WHAT TO PRODUCE: From the records below, set down exactly the lines starting with the line that contains "(479, 38) to (207, 28): 38" and going on through the line that contains "(275, 119): 72". Nothing else is wanted.

[Data items]
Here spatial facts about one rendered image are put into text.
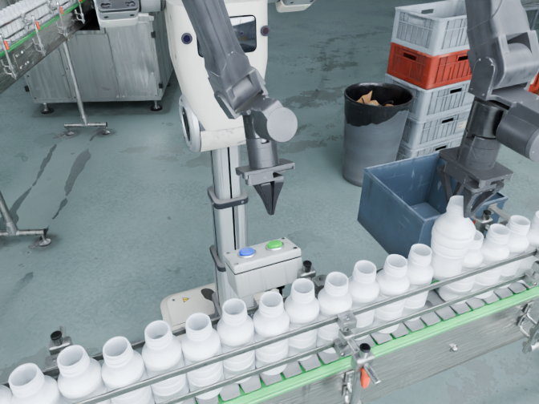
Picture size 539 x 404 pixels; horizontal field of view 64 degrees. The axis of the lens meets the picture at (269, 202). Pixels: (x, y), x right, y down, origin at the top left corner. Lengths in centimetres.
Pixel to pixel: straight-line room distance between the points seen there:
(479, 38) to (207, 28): 38
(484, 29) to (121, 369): 69
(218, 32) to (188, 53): 38
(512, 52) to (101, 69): 395
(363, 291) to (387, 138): 224
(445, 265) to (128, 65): 377
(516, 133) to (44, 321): 219
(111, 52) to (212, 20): 364
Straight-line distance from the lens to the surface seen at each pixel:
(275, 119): 72
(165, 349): 69
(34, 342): 237
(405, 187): 164
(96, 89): 446
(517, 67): 69
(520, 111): 68
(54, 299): 253
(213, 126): 114
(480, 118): 71
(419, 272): 84
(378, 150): 298
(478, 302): 101
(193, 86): 109
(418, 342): 93
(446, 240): 82
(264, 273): 84
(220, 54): 71
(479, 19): 70
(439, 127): 338
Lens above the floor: 168
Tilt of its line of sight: 35 degrees down
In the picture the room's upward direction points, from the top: straight up

WRITTEN SOLUTION:
(479, 38) to (207, 28): 38
(484, 29) to (121, 369): 69
(218, 32) to (188, 53): 38
(512, 52) to (101, 69): 395
(363, 291) to (387, 138): 224
(445, 265) to (128, 65): 377
(516, 133) to (44, 321): 219
(111, 52) to (212, 20): 364
Straight-line distance from the lens to the surface seen at each pixel:
(275, 119): 72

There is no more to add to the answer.